--- Work to be completed ---
Write out, without any change, the lines in the material below that run from the line with "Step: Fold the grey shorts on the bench" through the line with "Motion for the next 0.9", both included.

--- Available data ---
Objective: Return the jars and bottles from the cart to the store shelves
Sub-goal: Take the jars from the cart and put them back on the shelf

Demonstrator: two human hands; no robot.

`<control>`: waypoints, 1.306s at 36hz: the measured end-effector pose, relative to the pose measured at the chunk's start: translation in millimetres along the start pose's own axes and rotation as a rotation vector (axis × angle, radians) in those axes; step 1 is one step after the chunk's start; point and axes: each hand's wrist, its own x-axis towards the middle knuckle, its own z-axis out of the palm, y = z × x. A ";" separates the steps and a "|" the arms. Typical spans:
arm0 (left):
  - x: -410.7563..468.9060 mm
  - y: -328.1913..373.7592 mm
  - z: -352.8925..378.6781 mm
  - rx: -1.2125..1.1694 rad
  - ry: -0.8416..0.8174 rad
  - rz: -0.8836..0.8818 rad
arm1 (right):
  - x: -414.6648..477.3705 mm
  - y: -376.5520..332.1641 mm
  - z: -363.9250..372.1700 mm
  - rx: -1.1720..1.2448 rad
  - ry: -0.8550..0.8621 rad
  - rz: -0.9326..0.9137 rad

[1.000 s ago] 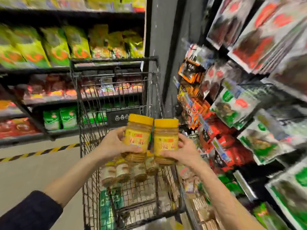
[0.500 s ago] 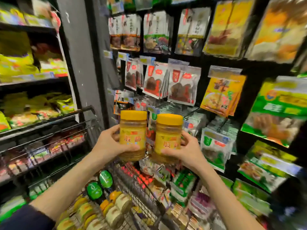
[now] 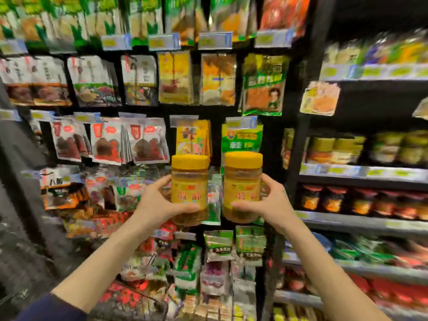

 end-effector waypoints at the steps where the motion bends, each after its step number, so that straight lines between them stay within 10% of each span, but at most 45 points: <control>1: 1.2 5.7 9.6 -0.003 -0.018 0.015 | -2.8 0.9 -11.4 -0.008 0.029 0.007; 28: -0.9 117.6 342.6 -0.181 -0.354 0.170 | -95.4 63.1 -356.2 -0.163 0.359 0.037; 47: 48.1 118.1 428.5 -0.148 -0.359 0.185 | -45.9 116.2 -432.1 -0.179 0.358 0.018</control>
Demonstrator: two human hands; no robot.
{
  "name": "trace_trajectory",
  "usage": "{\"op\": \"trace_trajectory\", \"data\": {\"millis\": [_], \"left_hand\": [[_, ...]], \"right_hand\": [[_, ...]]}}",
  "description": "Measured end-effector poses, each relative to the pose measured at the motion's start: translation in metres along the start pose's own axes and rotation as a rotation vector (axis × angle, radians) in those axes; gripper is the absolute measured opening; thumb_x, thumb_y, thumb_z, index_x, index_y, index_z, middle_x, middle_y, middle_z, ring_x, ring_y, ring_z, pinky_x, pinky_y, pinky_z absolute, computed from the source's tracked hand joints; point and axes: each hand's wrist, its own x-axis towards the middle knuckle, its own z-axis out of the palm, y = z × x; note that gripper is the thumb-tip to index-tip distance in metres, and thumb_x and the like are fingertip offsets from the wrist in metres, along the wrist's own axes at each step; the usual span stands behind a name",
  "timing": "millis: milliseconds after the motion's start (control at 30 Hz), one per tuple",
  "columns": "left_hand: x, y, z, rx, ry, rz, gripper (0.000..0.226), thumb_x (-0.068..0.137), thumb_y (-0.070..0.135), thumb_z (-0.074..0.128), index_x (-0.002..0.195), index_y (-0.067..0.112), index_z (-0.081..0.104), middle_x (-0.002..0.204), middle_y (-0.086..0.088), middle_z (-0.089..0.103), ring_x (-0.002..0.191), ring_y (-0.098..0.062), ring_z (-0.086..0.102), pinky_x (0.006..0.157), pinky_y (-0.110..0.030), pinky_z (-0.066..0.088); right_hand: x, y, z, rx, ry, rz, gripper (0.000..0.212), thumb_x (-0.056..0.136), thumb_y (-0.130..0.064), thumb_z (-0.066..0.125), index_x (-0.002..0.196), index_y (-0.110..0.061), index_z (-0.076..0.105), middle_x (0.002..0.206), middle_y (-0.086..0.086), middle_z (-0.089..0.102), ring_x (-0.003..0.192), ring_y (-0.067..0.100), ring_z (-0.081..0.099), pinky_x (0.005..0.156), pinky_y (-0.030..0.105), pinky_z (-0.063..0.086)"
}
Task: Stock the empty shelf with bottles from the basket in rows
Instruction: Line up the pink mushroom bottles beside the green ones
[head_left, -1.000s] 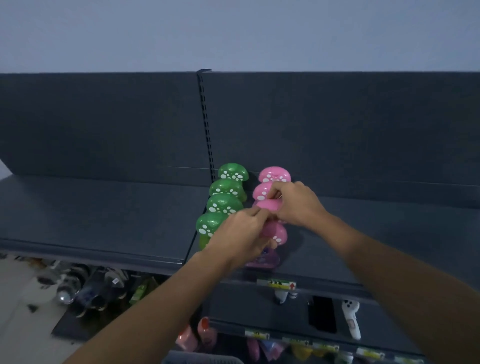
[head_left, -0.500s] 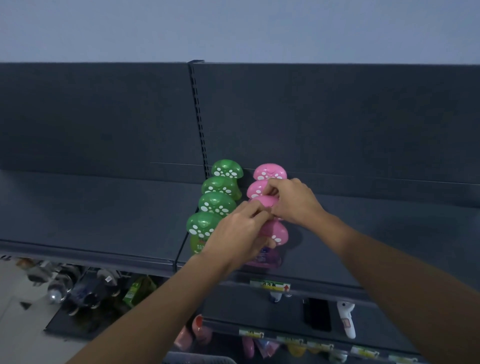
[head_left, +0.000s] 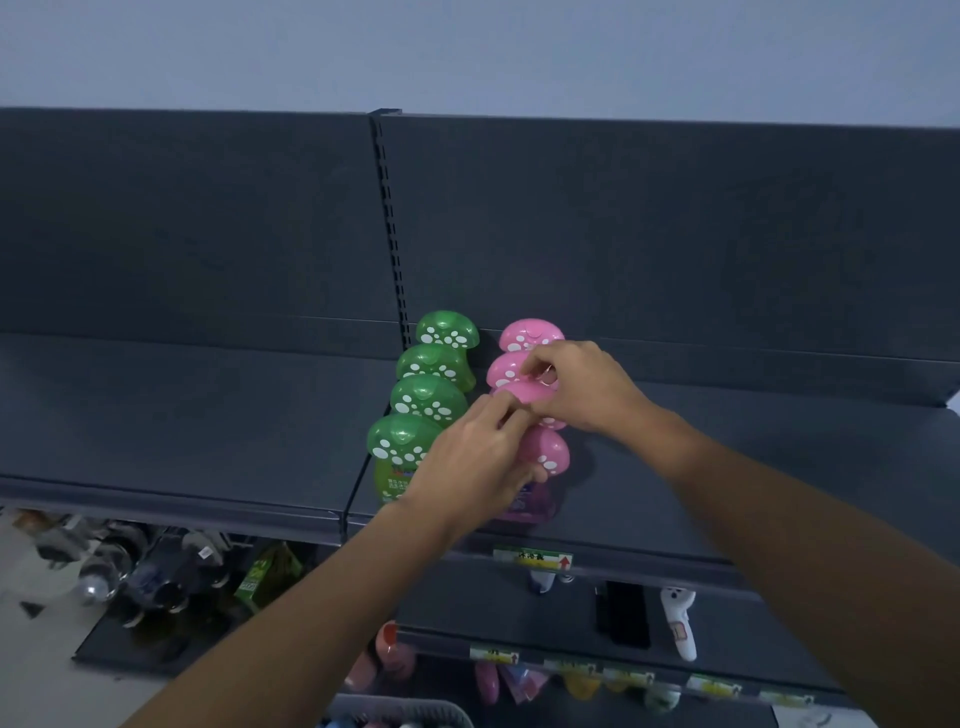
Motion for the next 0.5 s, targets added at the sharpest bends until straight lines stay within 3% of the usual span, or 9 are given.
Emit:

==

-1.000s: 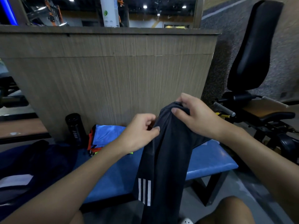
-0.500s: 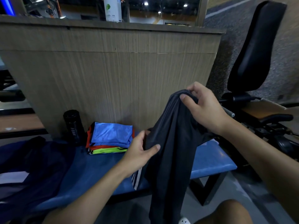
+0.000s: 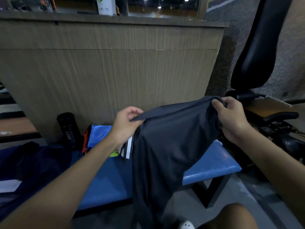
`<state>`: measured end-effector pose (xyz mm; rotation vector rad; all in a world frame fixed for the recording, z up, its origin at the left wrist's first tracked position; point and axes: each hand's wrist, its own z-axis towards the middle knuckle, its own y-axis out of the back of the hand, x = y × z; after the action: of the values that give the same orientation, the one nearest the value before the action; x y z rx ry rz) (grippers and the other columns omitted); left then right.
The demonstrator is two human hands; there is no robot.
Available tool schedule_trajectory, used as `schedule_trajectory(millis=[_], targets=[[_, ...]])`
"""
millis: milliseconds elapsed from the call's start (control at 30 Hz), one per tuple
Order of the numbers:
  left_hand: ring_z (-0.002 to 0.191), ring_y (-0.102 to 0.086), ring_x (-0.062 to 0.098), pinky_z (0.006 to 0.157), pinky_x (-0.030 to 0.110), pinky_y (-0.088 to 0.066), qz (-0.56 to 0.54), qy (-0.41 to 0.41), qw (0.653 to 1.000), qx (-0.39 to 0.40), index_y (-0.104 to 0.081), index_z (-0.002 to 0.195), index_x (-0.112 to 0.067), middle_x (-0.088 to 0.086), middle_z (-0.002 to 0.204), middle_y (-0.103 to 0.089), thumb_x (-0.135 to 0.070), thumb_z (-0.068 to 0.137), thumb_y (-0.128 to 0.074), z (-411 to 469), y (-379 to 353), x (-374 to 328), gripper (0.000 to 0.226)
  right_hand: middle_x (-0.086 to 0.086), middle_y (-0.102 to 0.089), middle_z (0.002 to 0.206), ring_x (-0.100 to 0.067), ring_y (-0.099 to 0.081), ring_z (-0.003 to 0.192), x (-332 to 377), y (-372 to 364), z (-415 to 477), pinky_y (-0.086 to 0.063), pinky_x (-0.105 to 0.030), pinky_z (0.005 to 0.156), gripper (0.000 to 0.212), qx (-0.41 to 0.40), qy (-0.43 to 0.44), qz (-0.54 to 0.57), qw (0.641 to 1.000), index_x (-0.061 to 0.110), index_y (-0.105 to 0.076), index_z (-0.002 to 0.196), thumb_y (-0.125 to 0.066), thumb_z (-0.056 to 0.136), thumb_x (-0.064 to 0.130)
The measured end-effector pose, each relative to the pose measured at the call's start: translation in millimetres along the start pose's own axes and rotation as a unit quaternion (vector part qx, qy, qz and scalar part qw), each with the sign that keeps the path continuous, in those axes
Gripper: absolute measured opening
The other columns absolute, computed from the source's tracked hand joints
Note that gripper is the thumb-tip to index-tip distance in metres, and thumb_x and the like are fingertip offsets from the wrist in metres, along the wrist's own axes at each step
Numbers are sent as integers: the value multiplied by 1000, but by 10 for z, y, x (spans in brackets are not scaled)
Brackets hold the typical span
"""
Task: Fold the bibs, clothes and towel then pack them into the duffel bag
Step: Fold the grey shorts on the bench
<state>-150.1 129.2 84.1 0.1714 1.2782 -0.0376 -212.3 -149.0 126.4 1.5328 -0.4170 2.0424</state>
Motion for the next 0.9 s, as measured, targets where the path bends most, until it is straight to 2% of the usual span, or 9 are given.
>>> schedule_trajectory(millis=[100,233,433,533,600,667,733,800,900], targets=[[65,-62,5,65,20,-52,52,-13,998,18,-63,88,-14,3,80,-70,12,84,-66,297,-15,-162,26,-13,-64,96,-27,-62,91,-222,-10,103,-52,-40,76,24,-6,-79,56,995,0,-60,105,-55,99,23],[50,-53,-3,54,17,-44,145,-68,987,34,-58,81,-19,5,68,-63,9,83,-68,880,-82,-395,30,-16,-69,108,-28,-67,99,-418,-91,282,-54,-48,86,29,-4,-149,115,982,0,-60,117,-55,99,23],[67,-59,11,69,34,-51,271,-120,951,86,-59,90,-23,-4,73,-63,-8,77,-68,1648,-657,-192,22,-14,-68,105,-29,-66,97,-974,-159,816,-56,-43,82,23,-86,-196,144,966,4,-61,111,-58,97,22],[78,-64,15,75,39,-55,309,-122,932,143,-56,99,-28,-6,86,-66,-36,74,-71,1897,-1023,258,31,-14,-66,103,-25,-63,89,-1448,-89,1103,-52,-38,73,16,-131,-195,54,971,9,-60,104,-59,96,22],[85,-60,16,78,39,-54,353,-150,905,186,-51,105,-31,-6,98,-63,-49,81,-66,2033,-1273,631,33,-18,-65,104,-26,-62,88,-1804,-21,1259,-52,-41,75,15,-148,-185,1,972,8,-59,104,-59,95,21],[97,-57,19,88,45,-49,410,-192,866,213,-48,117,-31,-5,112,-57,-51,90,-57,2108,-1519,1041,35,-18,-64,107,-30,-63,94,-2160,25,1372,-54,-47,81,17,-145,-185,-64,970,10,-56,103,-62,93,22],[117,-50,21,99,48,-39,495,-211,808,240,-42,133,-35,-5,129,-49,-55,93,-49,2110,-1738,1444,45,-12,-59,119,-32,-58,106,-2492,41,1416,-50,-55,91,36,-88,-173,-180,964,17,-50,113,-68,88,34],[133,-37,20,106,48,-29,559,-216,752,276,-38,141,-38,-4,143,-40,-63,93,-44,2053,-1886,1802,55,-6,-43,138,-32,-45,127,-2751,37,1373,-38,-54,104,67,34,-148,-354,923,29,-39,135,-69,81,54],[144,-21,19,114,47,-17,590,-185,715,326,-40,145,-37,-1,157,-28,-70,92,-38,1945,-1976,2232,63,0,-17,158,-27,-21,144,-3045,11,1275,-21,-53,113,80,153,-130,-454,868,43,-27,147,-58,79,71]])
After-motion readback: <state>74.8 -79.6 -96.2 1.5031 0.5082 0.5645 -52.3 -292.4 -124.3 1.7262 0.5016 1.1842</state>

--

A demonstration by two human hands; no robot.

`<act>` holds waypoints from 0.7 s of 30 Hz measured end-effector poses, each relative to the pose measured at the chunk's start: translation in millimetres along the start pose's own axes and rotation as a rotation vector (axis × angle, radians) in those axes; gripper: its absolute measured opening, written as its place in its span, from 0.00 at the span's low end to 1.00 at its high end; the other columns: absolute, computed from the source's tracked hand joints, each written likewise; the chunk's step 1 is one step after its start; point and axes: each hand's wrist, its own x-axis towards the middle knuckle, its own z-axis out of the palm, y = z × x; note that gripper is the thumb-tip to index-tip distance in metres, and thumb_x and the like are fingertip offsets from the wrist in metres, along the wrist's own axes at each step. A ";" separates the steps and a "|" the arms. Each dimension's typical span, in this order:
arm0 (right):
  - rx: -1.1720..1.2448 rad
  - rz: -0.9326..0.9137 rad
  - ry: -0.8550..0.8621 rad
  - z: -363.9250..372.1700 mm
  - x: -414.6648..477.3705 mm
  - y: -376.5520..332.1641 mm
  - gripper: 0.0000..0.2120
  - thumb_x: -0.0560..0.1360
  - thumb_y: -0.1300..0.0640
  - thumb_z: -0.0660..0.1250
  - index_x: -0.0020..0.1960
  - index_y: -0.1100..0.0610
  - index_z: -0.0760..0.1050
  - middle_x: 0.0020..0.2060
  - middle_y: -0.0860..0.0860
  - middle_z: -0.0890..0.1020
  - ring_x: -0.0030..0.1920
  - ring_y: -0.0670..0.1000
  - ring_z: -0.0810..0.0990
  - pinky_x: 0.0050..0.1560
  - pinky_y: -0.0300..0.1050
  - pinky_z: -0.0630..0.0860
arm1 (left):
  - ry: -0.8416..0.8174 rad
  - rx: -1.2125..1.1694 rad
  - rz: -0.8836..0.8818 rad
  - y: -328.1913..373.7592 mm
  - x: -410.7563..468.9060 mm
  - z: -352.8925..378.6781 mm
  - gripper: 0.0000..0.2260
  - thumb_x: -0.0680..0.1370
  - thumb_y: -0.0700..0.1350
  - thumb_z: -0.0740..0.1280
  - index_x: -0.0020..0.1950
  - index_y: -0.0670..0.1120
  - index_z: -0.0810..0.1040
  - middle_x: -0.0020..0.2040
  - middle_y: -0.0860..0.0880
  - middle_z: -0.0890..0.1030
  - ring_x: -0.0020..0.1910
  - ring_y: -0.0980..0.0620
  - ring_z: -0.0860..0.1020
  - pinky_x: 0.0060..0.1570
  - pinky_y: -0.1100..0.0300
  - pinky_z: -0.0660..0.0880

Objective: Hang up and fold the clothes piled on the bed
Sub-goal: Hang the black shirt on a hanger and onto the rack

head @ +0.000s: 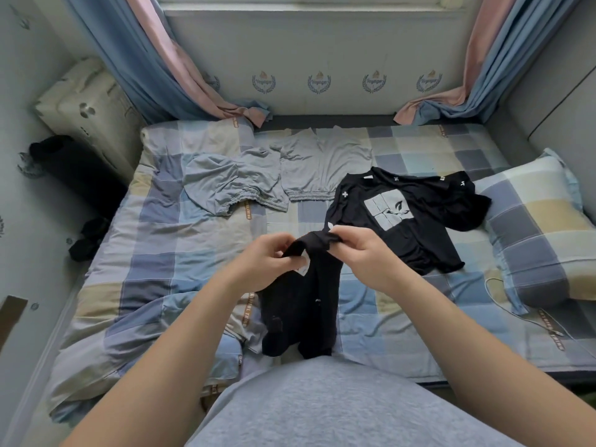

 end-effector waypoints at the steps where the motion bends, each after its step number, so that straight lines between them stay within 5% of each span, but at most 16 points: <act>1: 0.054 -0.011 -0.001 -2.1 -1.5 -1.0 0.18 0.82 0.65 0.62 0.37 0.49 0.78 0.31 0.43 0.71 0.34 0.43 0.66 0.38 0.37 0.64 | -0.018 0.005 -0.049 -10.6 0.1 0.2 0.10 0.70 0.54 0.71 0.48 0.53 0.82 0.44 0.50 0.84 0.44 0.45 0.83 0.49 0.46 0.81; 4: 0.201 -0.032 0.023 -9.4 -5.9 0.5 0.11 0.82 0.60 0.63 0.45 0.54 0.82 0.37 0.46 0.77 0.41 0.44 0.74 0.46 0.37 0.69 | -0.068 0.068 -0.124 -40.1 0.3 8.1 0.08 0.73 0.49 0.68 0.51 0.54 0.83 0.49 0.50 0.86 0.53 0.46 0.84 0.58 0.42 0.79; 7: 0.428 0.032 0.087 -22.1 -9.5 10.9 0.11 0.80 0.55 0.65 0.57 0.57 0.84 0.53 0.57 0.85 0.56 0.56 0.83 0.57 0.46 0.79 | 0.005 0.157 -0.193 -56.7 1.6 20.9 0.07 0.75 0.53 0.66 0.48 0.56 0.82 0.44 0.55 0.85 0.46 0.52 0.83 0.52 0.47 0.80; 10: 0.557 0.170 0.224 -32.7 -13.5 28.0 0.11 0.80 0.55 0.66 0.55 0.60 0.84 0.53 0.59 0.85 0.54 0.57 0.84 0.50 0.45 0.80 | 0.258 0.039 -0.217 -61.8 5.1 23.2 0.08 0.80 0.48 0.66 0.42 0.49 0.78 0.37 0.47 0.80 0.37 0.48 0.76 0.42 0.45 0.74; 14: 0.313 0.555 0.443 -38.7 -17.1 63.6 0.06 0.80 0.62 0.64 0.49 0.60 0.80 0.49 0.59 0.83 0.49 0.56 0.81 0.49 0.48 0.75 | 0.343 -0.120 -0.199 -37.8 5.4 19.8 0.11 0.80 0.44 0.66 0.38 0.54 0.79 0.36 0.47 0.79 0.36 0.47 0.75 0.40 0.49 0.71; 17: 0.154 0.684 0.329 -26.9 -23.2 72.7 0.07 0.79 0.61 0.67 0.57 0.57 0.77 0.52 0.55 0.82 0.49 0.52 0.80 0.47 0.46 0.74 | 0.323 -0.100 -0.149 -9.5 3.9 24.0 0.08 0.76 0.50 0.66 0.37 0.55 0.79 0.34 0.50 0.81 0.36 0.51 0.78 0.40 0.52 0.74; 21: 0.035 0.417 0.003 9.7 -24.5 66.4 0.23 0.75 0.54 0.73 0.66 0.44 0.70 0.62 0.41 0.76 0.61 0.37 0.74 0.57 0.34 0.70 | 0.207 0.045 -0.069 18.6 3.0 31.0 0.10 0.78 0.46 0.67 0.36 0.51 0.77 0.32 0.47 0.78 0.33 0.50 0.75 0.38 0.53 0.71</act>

--- Output for this task ---
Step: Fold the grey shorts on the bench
<state>-150.1 129.2 84.1 0.1714 1.2782 -0.0376 -212.3 -149.0 126.4 1.5328 -0.4170 2.0424</state>
Motion for the next 0.9 s, as measured, targets where the path bends most, until it is straight to 2% of the usual span, or 9 are given.

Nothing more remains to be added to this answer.